▸ Exercise prompt
Would you please copy each line of the listing that mentions "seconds"?

▸ Data provided
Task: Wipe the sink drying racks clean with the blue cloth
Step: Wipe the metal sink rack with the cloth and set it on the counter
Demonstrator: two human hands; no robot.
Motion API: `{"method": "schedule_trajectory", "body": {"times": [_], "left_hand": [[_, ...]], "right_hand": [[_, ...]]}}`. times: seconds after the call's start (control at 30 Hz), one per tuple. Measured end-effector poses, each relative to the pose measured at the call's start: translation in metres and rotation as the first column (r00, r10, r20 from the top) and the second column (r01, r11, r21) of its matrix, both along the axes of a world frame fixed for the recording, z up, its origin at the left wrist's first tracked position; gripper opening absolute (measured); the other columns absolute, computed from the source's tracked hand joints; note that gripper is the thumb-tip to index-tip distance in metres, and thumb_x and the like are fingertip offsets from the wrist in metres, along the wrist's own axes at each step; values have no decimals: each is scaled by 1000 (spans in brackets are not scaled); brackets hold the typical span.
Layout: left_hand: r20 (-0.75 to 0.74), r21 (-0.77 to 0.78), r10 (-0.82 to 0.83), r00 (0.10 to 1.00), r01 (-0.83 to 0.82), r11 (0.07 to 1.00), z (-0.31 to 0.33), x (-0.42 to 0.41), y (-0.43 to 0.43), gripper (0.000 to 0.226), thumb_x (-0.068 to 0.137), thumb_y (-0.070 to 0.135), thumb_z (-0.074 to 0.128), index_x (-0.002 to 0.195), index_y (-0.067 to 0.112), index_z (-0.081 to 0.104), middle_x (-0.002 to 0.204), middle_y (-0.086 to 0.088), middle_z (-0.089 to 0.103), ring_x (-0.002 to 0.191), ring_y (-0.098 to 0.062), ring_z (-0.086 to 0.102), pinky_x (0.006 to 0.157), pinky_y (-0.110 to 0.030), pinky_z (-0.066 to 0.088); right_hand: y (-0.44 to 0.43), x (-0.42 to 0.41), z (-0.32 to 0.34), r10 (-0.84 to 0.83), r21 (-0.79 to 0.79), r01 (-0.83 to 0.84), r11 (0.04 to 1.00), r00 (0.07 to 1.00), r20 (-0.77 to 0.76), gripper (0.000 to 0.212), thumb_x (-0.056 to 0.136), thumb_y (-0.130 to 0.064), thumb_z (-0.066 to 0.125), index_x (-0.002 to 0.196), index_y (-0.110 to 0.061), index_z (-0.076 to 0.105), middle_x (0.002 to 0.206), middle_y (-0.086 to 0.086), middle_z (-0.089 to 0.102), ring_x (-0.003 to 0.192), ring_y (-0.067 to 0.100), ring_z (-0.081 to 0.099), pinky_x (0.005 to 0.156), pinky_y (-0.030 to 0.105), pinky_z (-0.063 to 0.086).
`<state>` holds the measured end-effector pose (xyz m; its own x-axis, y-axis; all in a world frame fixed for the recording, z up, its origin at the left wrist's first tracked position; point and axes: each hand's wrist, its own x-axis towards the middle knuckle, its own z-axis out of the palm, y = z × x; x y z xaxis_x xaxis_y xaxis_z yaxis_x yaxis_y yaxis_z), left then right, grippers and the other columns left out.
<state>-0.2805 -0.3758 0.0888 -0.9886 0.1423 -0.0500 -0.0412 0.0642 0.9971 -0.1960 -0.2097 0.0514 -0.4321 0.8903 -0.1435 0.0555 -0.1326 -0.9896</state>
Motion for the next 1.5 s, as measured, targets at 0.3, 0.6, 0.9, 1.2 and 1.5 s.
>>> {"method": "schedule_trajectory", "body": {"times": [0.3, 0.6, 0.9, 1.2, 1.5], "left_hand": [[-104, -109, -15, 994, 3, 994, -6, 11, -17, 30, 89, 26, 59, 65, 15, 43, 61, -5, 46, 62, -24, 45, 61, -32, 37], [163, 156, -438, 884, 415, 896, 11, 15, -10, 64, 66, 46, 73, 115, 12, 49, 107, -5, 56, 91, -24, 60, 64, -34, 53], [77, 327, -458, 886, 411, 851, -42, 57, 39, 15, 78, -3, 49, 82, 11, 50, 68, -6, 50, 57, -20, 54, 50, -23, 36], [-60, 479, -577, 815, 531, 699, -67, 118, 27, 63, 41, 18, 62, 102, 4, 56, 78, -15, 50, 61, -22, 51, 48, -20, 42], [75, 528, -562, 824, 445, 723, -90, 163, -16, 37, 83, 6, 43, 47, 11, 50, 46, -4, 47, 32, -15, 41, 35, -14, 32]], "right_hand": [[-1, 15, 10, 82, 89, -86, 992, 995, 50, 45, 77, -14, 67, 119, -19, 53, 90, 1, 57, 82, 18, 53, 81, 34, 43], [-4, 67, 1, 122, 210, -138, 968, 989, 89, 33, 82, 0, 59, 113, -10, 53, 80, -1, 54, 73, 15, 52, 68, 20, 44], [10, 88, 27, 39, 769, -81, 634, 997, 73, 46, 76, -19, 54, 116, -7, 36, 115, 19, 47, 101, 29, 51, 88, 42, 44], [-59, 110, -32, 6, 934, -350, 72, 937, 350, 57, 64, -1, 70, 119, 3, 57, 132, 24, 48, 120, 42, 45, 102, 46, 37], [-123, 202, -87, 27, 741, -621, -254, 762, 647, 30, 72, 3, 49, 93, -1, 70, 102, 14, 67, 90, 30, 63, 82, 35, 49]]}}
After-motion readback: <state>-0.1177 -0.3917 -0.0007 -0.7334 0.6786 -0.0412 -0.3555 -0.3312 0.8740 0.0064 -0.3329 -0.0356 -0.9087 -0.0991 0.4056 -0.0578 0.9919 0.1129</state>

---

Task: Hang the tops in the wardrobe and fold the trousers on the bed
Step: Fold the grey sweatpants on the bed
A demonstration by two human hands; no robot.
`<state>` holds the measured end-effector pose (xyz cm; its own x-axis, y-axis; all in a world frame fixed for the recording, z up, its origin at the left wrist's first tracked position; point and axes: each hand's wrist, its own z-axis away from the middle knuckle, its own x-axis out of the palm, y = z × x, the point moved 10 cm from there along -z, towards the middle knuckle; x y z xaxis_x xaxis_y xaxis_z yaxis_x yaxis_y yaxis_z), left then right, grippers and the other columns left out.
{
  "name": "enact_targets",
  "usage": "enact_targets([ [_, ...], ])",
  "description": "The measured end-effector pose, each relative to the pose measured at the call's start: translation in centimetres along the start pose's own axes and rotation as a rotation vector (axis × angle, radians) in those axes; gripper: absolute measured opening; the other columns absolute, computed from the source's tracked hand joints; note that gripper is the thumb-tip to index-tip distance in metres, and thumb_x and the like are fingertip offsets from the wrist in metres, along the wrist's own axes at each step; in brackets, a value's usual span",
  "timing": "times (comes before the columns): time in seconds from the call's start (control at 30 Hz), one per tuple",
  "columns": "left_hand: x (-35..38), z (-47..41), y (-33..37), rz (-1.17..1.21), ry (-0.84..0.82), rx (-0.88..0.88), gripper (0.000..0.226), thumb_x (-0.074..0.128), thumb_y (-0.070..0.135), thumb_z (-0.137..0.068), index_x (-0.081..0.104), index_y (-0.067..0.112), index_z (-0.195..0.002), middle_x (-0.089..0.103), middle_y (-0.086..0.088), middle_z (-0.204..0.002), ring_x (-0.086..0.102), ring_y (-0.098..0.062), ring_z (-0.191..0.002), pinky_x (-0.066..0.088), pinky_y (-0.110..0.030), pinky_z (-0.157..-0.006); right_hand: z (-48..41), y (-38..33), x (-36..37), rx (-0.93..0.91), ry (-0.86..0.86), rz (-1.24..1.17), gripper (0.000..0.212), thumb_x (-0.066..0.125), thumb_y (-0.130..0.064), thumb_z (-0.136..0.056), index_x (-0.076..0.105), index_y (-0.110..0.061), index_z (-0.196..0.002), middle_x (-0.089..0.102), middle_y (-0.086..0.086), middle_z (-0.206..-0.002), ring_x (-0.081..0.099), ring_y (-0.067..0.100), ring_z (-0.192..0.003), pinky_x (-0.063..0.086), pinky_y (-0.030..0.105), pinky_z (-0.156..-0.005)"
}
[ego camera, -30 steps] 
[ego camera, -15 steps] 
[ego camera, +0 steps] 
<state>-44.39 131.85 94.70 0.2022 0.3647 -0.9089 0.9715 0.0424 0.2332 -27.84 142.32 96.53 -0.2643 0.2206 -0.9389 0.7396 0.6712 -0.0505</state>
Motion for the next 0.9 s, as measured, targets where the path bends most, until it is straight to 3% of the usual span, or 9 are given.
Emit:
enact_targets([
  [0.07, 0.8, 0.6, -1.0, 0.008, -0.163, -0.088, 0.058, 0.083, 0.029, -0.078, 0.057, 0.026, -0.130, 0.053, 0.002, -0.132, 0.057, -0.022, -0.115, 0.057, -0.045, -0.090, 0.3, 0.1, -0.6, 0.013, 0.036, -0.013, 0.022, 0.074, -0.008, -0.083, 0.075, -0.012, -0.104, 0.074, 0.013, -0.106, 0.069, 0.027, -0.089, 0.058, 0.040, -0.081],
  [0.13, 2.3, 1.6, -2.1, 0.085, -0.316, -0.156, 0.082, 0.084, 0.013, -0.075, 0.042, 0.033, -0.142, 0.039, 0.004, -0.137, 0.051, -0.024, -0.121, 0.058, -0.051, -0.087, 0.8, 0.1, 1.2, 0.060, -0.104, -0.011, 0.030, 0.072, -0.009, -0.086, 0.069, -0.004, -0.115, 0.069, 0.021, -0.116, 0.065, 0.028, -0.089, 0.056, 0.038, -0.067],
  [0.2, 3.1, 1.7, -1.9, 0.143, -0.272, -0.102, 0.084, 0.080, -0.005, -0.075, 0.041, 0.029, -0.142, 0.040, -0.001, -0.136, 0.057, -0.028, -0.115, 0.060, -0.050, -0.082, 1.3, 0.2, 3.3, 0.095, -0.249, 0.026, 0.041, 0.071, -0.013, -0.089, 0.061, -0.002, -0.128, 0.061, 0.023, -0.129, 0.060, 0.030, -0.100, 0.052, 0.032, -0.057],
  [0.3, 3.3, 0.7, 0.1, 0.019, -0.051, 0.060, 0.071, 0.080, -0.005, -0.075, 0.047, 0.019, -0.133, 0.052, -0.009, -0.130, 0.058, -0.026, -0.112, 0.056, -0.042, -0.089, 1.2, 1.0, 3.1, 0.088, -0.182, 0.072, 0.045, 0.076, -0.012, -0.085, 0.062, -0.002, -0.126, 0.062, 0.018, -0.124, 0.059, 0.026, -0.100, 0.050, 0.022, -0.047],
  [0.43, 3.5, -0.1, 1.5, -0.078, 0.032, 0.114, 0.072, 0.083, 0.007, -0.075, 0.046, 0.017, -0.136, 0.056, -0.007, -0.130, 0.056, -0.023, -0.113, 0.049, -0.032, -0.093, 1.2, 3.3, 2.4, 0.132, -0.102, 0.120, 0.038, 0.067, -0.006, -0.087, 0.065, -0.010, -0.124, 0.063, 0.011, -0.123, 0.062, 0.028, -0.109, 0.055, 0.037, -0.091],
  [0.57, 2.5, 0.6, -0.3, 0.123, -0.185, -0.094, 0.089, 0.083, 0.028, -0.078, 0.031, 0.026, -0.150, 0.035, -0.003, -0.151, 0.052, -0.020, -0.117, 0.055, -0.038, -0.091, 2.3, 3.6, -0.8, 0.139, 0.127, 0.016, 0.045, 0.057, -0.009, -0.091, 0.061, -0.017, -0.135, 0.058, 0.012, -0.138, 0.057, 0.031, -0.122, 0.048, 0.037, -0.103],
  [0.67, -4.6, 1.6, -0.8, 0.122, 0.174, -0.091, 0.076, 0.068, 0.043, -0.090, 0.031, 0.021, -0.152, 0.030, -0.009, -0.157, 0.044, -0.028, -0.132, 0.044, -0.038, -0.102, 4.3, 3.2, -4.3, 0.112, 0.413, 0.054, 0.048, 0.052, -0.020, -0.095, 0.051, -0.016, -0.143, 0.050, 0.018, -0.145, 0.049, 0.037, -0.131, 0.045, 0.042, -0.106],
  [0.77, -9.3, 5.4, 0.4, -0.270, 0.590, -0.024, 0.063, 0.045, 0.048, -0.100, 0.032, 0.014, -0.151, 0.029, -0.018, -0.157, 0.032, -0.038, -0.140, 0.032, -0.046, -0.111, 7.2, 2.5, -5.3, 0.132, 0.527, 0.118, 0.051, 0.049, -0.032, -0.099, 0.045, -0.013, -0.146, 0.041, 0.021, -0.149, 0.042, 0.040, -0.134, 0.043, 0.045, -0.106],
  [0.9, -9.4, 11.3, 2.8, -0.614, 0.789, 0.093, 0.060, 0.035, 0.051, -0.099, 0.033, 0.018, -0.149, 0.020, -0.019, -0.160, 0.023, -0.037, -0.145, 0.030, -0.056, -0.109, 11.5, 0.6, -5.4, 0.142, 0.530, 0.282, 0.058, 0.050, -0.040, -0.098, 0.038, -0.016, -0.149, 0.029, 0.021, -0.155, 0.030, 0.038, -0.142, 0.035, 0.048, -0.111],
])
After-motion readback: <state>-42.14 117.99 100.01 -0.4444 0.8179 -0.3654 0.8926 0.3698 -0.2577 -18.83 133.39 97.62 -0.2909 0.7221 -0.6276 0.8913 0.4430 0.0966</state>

▸ Written response
Motion API: `{"method": "schedule_trajectory", "body": {"times": [_], "left_hand": [[_, ...]], "right_hand": [[_, ...]]}}`. times: seconds after the call's start (control at 30 Hz), one per tuple. Measured end-effector poses, each relative to the pose measured at the call's start: translation in metres and rotation as the first column (r00, r10, r20 from the top) and the second column (r01, r11, r21) of its matrix, both along the axes of a world frame fixed for the recording, z up, its origin at the left wrist's first tracked position; gripper opening absolute (measured); the other columns absolute, computed from the source's tracked hand joints; note that gripper is the thumb-tip to index-tip distance in metres, and thumb_x and the like are fingertip offsets from the wrist in metres, along the wrist's own axes at each step; values have no decimals: each is scaled by 1000 (spans in brackets are not scaled); brackets hold the typical span.
  "timing": "times (comes before the columns): time in seconds from the call's start (control at 30 Hz), one per tuple",

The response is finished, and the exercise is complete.